• [Task description]:
Pull every line holding the word "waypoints" out of the data and copy it.

• [Stored entries]:
***

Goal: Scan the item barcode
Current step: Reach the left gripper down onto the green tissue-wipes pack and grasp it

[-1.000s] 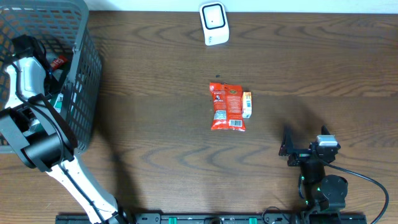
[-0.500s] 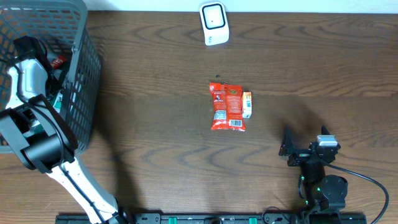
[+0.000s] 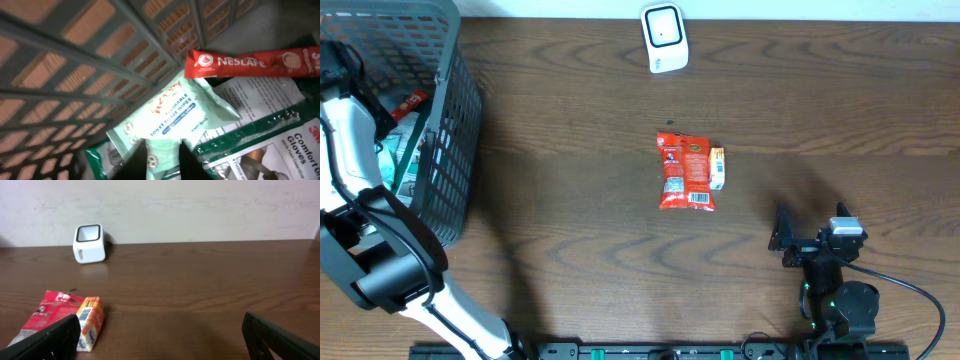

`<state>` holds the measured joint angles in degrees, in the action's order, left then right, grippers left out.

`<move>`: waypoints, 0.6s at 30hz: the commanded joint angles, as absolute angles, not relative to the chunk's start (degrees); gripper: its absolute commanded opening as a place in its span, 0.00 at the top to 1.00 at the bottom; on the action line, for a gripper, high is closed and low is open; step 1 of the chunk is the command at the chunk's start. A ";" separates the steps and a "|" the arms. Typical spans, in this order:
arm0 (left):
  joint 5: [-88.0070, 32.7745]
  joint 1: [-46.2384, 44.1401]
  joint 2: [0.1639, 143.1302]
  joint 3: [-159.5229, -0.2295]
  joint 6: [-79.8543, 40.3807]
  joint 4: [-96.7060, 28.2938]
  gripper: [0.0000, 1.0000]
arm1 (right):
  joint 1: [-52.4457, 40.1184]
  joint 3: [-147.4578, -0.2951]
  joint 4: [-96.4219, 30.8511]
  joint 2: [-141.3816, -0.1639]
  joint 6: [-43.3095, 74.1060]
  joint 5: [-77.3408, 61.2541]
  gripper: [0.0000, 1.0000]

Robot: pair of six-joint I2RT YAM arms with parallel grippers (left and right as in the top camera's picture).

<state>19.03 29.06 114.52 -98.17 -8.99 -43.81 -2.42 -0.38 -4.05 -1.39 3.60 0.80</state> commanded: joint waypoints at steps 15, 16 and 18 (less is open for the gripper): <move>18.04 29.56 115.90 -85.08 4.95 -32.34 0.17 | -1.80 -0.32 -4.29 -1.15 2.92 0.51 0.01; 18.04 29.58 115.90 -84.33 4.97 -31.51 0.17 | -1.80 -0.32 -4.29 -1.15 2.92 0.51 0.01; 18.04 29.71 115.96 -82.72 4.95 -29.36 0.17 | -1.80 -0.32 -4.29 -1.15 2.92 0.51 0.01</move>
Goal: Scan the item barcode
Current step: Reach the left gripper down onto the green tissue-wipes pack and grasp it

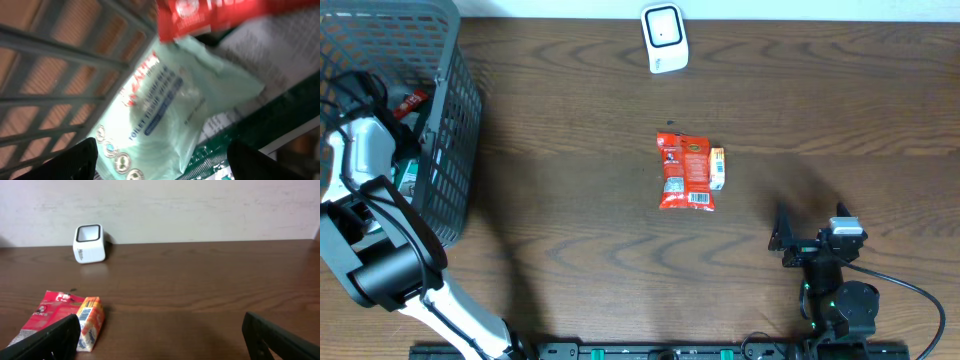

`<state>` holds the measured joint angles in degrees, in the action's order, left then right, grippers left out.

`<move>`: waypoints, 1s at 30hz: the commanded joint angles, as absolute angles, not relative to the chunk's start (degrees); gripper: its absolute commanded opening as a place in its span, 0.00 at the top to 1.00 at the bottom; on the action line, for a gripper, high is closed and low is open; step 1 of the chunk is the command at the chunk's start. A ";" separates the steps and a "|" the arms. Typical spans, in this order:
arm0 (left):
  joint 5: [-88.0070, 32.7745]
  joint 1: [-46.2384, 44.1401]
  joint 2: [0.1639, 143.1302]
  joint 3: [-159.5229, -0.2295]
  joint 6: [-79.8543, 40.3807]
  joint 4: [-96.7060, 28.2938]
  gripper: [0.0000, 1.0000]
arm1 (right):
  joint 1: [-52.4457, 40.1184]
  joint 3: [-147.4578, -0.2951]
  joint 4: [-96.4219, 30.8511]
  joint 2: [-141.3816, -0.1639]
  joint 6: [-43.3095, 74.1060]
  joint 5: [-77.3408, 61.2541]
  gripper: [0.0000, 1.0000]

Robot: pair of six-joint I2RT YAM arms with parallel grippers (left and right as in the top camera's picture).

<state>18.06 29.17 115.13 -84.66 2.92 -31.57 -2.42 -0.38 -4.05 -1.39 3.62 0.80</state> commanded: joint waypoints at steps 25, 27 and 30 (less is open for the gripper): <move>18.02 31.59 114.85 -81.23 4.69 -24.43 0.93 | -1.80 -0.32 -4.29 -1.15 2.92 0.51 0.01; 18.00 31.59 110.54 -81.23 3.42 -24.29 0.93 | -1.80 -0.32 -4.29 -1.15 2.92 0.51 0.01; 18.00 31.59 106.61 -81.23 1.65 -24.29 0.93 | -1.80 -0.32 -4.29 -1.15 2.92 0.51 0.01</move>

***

• [Output below]:
`<move>`: waypoints, 0.6s at 30hz: the commanded joint angles, as absolute angles, not relative to the chunk's start (degrees); gripper: its absolute commanded opening as a place in its span, 0.00 at the top to 1.00 at the bottom; on the action line, for a gripper, high is closed and low is open; step 1 of the chunk is the command at the chunk's start. A ";" separates the steps and a "|" the arms. Typical spans, in this order:
<state>19.03 29.06 114.52 -98.17 -8.99 -43.81 -2.42 -0.38 -4.05 -1.39 3.60 0.80</state> commanded: joint waypoints at steps 15, 16 and 18 (less is open for the gripper): <move>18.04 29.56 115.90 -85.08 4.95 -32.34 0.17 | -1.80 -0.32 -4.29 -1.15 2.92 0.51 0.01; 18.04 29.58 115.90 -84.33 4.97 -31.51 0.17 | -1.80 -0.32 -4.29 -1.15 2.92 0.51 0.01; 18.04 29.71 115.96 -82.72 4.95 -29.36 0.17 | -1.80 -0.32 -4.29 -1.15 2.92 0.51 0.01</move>
`<move>`: waypoints, 1s at 30hz: the commanded joint angles, as absolute angles, not relative to the chunk's start (degrees); gripper: its absolute commanded opening as a place in its span, 0.00 at the top to 1.00 at the bottom; on the action line, for a gripper, high is closed and low is open; step 1 of the chunk is the command at the chunk's start. A ";" separates the steps and a "|" the arms. Typical spans, in this order:
<state>18.06 29.17 115.13 -84.66 2.92 -31.57 -2.42 -0.38 -4.05 -1.39 3.62 0.80</state> commanded: joint waypoints at steps 25, 27 and 30 (less is open for the gripper): <move>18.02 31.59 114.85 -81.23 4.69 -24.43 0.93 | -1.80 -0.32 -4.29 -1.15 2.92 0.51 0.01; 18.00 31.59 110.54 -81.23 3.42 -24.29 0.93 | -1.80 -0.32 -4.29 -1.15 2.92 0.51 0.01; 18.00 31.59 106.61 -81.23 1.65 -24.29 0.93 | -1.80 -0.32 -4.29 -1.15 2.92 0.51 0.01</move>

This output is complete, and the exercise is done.